# [TASK REQUIREMENTS]
Exclude the pictures and retype the entries as written.
[GIVEN ENTRIES — start]
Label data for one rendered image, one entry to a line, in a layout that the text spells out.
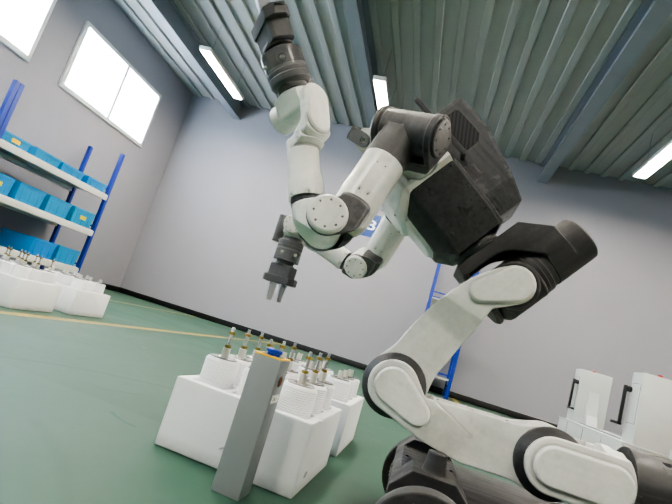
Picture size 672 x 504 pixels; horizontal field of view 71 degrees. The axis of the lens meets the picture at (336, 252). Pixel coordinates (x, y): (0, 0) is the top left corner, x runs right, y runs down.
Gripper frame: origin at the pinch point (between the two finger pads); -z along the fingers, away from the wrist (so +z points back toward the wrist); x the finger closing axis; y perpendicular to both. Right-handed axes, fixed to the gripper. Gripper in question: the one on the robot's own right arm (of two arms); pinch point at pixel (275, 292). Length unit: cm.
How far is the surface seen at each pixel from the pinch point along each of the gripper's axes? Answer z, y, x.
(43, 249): -12, -258, 468
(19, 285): -34, -52, 193
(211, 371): -26.6, 28.1, -4.2
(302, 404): -27.1, 23.2, -30.2
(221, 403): -32.8, 30.0, -11.3
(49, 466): -48, 64, 0
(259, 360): -18, 41, -24
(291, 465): -41, 27, -33
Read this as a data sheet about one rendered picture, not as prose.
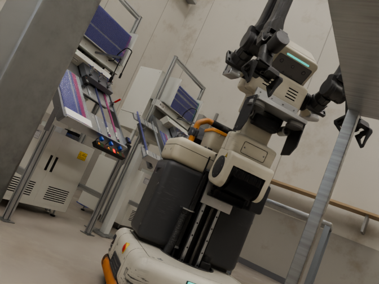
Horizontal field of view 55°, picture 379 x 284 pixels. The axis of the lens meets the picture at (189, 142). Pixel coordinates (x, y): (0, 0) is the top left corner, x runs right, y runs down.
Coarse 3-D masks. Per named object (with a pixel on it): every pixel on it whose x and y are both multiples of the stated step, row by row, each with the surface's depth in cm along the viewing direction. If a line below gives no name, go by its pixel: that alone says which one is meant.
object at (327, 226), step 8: (280, 208) 299; (288, 208) 284; (296, 216) 310; (304, 216) 279; (328, 224) 271; (328, 232) 269; (320, 240) 269; (328, 240) 307; (320, 248) 268; (320, 256) 303; (312, 264) 267; (312, 272) 265; (312, 280) 300
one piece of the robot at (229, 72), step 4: (224, 68) 166; (228, 68) 163; (232, 68) 158; (224, 72) 164; (228, 72) 159; (232, 72) 157; (236, 72) 158; (228, 76) 163; (232, 76) 160; (236, 76) 158
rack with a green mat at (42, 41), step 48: (48, 0) 17; (96, 0) 19; (336, 0) 58; (0, 48) 17; (48, 48) 18; (0, 96) 16; (48, 96) 18; (0, 144) 17; (336, 144) 94; (0, 192) 18
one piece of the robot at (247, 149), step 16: (240, 80) 173; (256, 80) 160; (272, 80) 162; (288, 80) 164; (288, 96) 165; (304, 96) 167; (256, 112) 160; (256, 128) 163; (224, 144) 164; (240, 144) 158; (256, 144) 159; (224, 160) 156; (240, 160) 153; (256, 160) 160; (272, 160) 162; (208, 176) 165; (224, 176) 152; (272, 176) 158
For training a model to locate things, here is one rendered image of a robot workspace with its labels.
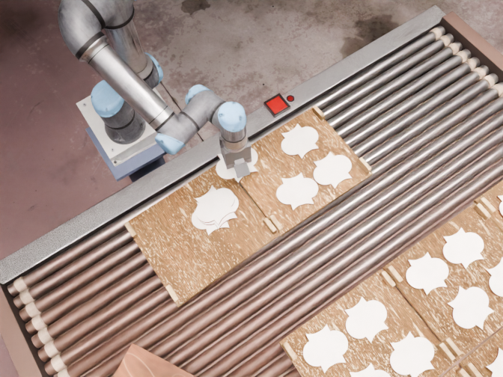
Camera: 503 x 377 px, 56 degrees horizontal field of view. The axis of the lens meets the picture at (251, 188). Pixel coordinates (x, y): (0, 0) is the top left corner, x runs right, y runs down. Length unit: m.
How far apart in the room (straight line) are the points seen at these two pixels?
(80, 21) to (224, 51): 1.99
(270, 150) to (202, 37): 1.71
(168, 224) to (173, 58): 1.77
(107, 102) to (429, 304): 1.23
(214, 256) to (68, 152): 1.63
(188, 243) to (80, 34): 0.74
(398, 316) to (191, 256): 0.69
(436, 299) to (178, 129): 0.97
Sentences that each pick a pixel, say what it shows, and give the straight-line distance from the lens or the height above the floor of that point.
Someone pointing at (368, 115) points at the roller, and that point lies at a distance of 1.89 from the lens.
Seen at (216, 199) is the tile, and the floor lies 0.96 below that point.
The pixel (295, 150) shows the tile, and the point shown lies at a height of 0.94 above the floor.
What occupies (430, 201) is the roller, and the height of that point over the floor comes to 0.92.
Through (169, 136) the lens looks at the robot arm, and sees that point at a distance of 1.33.
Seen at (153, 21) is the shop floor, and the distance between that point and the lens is 3.49.
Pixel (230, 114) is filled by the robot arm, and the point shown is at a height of 1.38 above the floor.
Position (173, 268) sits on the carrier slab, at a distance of 1.61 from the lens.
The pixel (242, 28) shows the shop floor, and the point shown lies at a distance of 3.36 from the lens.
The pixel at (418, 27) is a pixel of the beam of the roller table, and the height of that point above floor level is 0.91.
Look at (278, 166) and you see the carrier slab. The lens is 1.72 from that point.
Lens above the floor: 2.47
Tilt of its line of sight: 66 degrees down
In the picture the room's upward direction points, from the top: 3 degrees counter-clockwise
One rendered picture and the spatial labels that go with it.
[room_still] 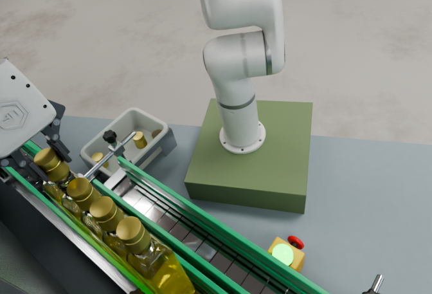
[GIVEN ENTRIES — finish]
# [ANSWER BOX]
Label data for one rendered image, one entry to a line, in a layout that the text spells out.
Picture size 672 x 504 pixels; horizontal field of view 71 degrees. The axis of the lens meets the picture at (336, 252). Pixel coordinates (x, y): (0, 0) is the top left corner, x runs right, y runs down.
Gripper frame: origin at the pinch point (between the two finger pads); -z along the fingers, away from the wrist (so +z points back toward the wrist); x the finger closing axis; y perpendicular to both. Right-handed axes, fixed to the gripper. Gripper in question: the one on the robot's own right arm (of two arms); pinch point at pixel (275, 292). Length unit: cm.
How far is the surface seen at each pixel from the pinch point along each of the gripper's axes? Answer z, y, x.
(43, 249): -12, -258, 468
(19, 285): -34, -52, 193
(211, 371): -26.6, 28.1, -4.2
(302, 404): -27.1, 23.2, -30.2
(221, 403): -32.8, 30.0, -11.3
(49, 466): -48, 64, 0
(259, 360): -18, 41, -24
(291, 465): -41, 27, -33
Read this as a data sheet about one rendered picture, not as prose.
Horizontal field of view 55°, picture 379 x 284 pixels. The axis of the lens meets the picture at (189, 142). Pixel coordinates (x, y): (0, 0) is the top left corner, x runs right, y runs down.
Coarse 3-D masks. Per named object (with a pixel on it): every pixel on it whose x and y are both multiples of the stated step, row by row, each with the surface's depth in cm along the viewing direction. If a line below gives no name, go by its pixel: that alone says which one is meant.
object at (327, 226), step 8: (280, 208) 299; (288, 208) 284; (296, 216) 310; (304, 216) 279; (328, 224) 271; (328, 232) 269; (320, 240) 269; (328, 240) 307; (320, 248) 268; (320, 256) 303; (312, 264) 267; (312, 272) 265; (312, 280) 300
one piece of the robot at (229, 72), step 4: (224, 68) 166; (228, 68) 163; (232, 68) 158; (224, 72) 164; (228, 72) 159; (232, 72) 157; (236, 72) 158; (228, 76) 163; (232, 76) 160; (236, 76) 158
rack with a green mat at (42, 41), step 48: (48, 0) 17; (96, 0) 19; (336, 0) 58; (0, 48) 17; (48, 48) 18; (0, 96) 16; (48, 96) 18; (0, 144) 17; (336, 144) 94; (0, 192) 18
one piece of the robot at (247, 149), step 16: (240, 80) 173; (256, 80) 160; (272, 80) 162; (288, 80) 164; (288, 96) 165; (304, 96) 167; (256, 112) 160; (256, 128) 163; (224, 144) 164; (240, 144) 158; (256, 144) 159; (224, 160) 156; (240, 160) 153; (256, 160) 160; (272, 160) 162; (208, 176) 165; (224, 176) 152; (272, 176) 158
For training a model to locate things, here is one rendered image of a robot workspace with its labels.
Camera: 503 x 377 px, 56 degrees horizontal field of view. The axis of the lens meets the picture at (251, 188). Pixel coordinates (x, y): (0, 0) is the top left corner, x runs right, y runs down. Length unit: m.
How far apart in the room (straight line) are the points seen at these two pixels?
(80, 21) to (224, 51): 1.99
(270, 150) to (202, 37): 1.71
(168, 224) to (173, 58): 1.77
(107, 102) to (429, 304): 1.23
(214, 256) to (68, 152): 1.63
(188, 243) to (80, 34): 0.74
(398, 316) to (191, 256): 0.69
(436, 299) to (178, 129): 0.97
Sentences that each pick a pixel, say what it shows, and give the straight-line distance from the lens or the height above the floor of that point.
Someone pointing at (368, 115) points at the roller, and that point lies at a distance of 1.89 from the lens.
Seen at (216, 199) is the tile, and the floor lies 0.96 below that point.
The pixel (295, 150) shows the tile, and the point shown lies at a height of 0.94 above the floor.
What occupies (430, 201) is the roller, and the height of that point over the floor comes to 0.92.
Through (169, 136) the lens looks at the robot arm, and sees that point at a distance of 1.33.
Seen at (153, 21) is the shop floor, and the distance between that point and the lens is 3.49.
Pixel (230, 114) is filled by the robot arm, and the point shown is at a height of 1.38 above the floor.
Position (173, 268) sits on the carrier slab, at a distance of 1.61 from the lens.
The pixel (242, 28) shows the shop floor, and the point shown lies at a distance of 3.36 from the lens.
The pixel at (418, 27) is a pixel of the beam of the roller table, and the height of that point above floor level is 0.91.
Look at (278, 166) and you see the carrier slab. The lens is 1.72 from that point.
Lens above the floor: 2.47
Tilt of its line of sight: 66 degrees down
In the picture the room's upward direction points, from the top: 3 degrees counter-clockwise
One rendered picture and the spatial labels that go with it.
[room_still] 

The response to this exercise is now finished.